**What you are asked to do:**
Take from the data every line in which the word "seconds" is found.

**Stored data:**
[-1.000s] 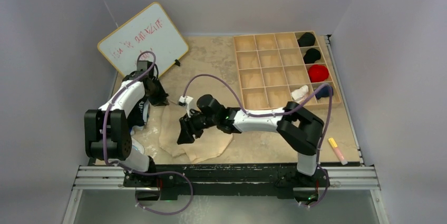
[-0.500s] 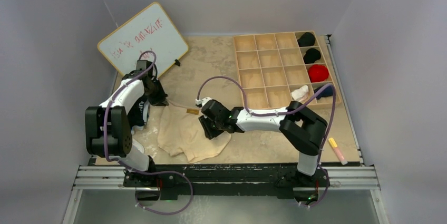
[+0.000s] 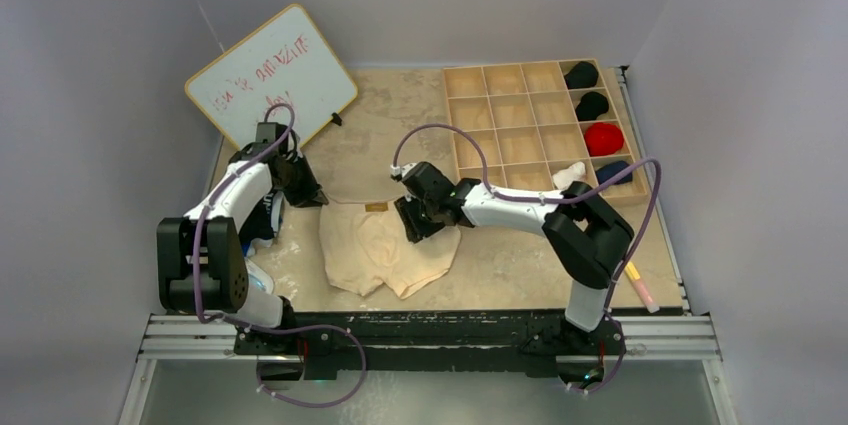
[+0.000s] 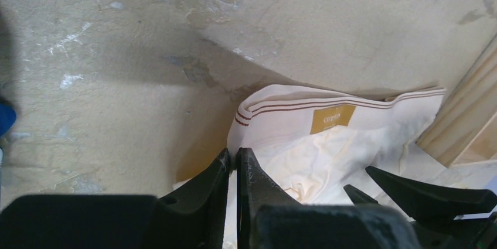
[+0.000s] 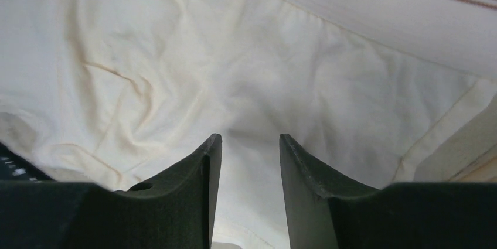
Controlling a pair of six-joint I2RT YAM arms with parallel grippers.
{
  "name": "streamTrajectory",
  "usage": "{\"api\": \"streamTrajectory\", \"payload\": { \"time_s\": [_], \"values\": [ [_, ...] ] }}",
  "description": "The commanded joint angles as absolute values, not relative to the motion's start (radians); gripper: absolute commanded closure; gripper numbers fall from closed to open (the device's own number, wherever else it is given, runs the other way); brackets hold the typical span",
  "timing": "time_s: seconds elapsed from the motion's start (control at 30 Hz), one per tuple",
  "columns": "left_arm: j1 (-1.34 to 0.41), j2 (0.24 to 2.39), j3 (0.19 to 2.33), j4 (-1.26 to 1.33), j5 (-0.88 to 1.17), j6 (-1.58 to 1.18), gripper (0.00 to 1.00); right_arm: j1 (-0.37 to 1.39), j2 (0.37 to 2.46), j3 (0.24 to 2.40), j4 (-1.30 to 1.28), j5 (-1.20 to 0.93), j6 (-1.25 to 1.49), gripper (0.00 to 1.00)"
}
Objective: Roll the underwear
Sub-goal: Fold the underwear at the center of the board.
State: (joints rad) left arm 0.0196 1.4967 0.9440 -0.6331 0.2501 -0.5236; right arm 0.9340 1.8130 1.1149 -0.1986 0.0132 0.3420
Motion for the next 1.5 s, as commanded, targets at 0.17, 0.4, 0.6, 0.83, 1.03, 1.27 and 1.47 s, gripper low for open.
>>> {"api": "streamTrajectory", "payload": {
  "time_s": [0.17,0.4,0.6,0.83,1.03,1.27,1.47],
  "values": [
    [0.026,1.422,0.889,-0.558,0.35,-0.576,0.7,0.911,1.864,1.386,-0.201,-0.295,0.429,0.45],
    [0.046,1.324,0.838,-0.621,0.158,-0.677,0.47,0.906,1.974,1.494,-0.15,-0.386,0.506,0.44],
    [0.161,1.092,0.699,-0.666,0.091,-0.889,0.43,0.917,2.109,1.67,-0.237,-0.302,0.465,0.44],
    [0.178,0.883,0.607,-0.754,0.062,-1.022,0.43,0.98,2.257,1.932,-0.367,-0.103,0.393,0.43],
    [0.178,0.763,0.688,-0.877,-0.012,-1.045,0.43,1.036,2.372,2.104,-0.424,0.006,0.367,0.43],
    [0.178,0.675,0.788,-0.948,-0.091,-1.039,0.42,1.084,2.494,2.263,-0.446,0.116,0.32,0.44],
    [0.179,0.642,0.822,-0.983,-0.116,-1.025,0.42,1.102,2.552,2.322,-0.468,0.243,0.286,0.46]
  ]
}}
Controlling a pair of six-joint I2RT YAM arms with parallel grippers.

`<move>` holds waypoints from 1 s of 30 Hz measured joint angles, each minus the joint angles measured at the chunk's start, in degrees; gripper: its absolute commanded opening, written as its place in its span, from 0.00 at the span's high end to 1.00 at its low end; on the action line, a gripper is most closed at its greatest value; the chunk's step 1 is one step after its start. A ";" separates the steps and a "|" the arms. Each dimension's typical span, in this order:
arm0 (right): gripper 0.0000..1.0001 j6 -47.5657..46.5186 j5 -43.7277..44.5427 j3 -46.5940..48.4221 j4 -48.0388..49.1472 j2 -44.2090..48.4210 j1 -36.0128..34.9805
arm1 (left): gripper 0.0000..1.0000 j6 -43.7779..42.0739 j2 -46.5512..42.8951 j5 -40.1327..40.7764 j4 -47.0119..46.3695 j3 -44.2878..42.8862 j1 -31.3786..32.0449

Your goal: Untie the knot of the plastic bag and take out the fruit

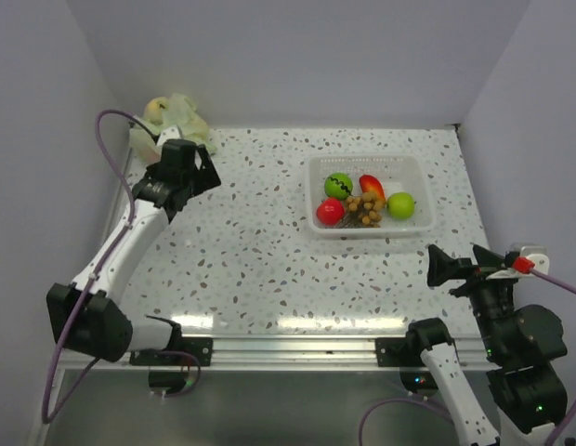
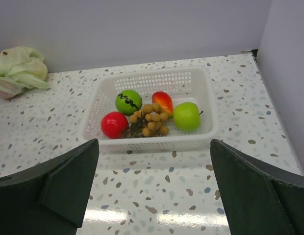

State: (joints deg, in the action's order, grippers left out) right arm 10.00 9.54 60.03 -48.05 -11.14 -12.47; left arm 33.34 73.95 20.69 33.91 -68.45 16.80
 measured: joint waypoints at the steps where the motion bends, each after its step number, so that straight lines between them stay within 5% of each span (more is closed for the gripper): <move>1: 0.01 0.02 -0.26 0.00 0.00 -0.07 0.00 | 0.00 0.02 2.21 -0.83 -1.25 -0.44 -2.78; 6: 0.01 0.02 -0.90 0.00 -0.02 -0.44 0.00 | 0.00 1.53 13.94 -4.07 -8.46 -5.20 -13.75; 19: 0.01 0.50 -4.98 0.00 -0.15 -2.80 0.00 | 0.07 8.52 40.52 -7.96 -28.63 -18.88 -27.89; 22: 0.01 0.70 -5.29 0.00 -0.17 -3.19 0.00 | 0.21 8.85 46.99 -9.68 -30.88 -24.20 -29.20; 27: 0.01 0.85 -5.95 0.07 -0.33 -4.68 0.00 | 0.94 8.07 50.86 -13.79 -32.85 -26.71 -29.64; 30: 0.01 0.87 -6.03 0.07 -0.33 -6.38 0.00 | 1.00 6.88 49.40 -16.61 -36.65 -24.15 -29.66</move>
State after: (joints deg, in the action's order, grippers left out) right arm 10.87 3.51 60.10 -48.38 -17.52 -12.47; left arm 40.23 123.35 4.08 -2.74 -92.60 -12.86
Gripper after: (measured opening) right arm 0.987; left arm 0.033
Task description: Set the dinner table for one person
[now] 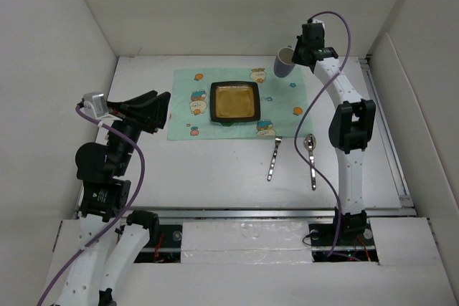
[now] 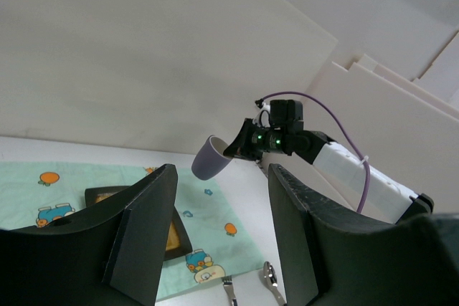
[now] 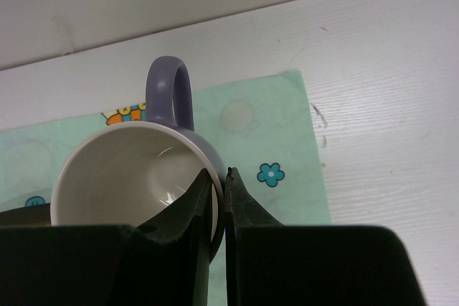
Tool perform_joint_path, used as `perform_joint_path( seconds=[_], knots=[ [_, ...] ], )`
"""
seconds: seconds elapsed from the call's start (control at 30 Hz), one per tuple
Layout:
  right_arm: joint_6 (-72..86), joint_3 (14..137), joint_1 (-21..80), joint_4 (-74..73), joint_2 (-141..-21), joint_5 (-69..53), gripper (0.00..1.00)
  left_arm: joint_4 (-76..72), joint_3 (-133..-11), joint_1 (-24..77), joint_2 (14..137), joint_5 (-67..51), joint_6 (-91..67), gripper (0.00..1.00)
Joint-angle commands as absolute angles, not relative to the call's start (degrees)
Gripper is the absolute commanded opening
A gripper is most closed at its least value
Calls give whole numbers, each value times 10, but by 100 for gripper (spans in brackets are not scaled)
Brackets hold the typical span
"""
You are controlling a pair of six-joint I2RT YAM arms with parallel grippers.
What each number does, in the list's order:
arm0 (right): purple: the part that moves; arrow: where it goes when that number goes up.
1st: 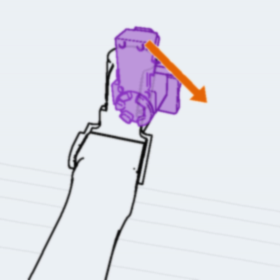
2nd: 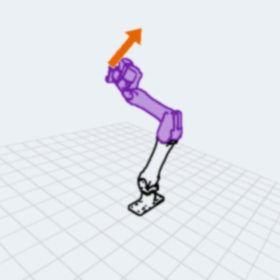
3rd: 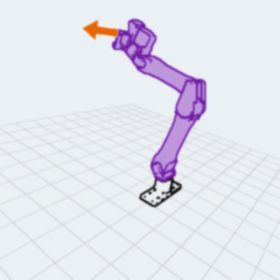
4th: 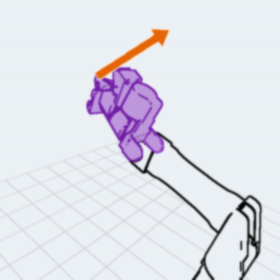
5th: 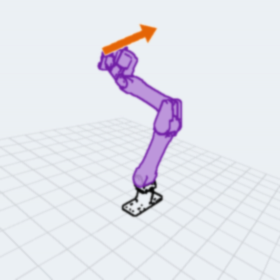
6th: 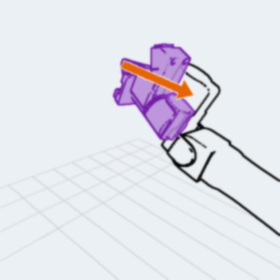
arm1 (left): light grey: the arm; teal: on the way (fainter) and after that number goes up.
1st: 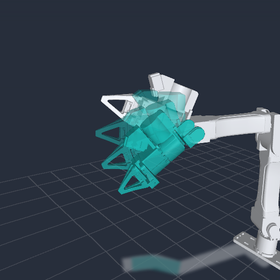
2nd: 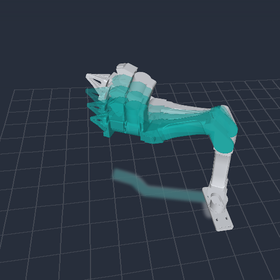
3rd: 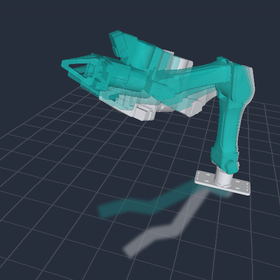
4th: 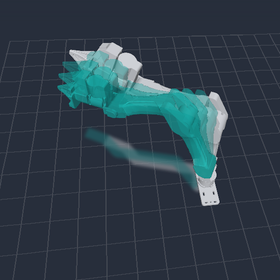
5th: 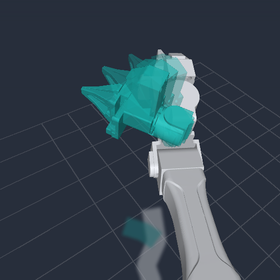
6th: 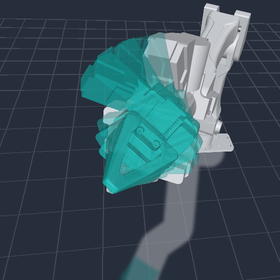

**Written response:**
  "timing": "time_s: seconds elapsed from the motion's start (control at 30 Hz), one per tuple",
Tool perform_joint_path, used as `perform_joint_path( seconds=[_], knots=[ [_, ...] ], )`
seconds: seconds elapsed from the call's start (control at 30 Hz), one per tuple

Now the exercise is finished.